The EU taxonomy is focused specifically on environmental sustainability: an investment will be considered in accordance with the taxonomy when it contributes significantly to one of six environmental objectives identified by the Commission:
- climate change mitigation
- climate change adaptation
- sustainable use and protection of water and marine resources
- transition to a circular economy
- pollution prevention and control
- protection and restoration of biodiversity and ecosystems
EU Eco Label
Investment products that tick one or more of the six boxes without harming any of the other objectives will be eligible for the new EU Eco Label. Dogniez supports the creation of a pan-European label as it would facilitate distribution. ‘There are a lot of local labels now, making it difficult for asset managers to distribute on a cross-border basis.’
Dogniez, however, does not necessarily believe the EU Eco Label will replace local labels such as Luxflag, which was co-founded by Alfi in 2006. ‘We want a harmonisation of the rules governing these labels, but this could also happen through harmonisation of the existing labels,’ she says.

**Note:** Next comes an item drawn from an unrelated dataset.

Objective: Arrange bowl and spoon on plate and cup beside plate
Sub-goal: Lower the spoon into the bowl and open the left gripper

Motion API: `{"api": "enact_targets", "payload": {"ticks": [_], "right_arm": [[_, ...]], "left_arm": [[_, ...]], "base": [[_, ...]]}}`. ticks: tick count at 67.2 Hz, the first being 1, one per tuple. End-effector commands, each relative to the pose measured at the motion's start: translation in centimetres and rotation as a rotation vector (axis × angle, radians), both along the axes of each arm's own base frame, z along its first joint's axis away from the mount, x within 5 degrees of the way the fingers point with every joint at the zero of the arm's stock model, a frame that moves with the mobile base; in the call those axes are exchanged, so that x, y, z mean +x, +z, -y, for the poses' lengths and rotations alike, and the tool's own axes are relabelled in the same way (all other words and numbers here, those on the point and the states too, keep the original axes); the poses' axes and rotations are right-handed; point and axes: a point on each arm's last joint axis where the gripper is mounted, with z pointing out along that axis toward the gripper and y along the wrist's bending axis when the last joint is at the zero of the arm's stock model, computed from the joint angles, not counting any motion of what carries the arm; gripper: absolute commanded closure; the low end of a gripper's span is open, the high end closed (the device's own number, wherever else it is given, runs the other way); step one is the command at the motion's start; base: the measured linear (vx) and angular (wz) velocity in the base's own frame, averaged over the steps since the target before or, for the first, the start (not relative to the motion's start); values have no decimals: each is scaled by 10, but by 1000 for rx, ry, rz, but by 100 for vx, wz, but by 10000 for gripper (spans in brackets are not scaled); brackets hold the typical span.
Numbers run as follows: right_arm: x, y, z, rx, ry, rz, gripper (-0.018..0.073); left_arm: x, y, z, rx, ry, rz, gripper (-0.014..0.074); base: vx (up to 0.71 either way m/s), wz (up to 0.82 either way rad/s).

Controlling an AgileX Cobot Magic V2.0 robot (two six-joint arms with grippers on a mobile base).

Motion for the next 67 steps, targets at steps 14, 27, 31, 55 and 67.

The EU Eco Label is, like the taxonomy, exclusively focused on the environmental aspect. Dogniez hopes that the green taxonomy will be supplemented by a social on ‘at some point in time’, she says. ‘There is an environmental emergency right now, but we shouldn’t be forgetting about the S and also the G of ESG. My personal hope is to have a social taxonomy once the environmental one is there, which should help tackling inequality and assist socially disadvantaged communities.’
Pierre Oberlé from Alfi added that a recent positive development on the S side is the issuance of the first bond under the EU SURE programme (Support to mitigate Unemployment Risk in an Emergency), which was established earlier this year to help protect jobs and workers across Europe. The EUR 17 billion social bond is now listed on the Luxembourg Stock Exchange. ‘The bond was 13 times oversubscribed which reflects the enormous support from the investor community for a social bond that will fight the rising unemployment in European countries stemming from the COVID-19 pandemic,’ says Oberlé.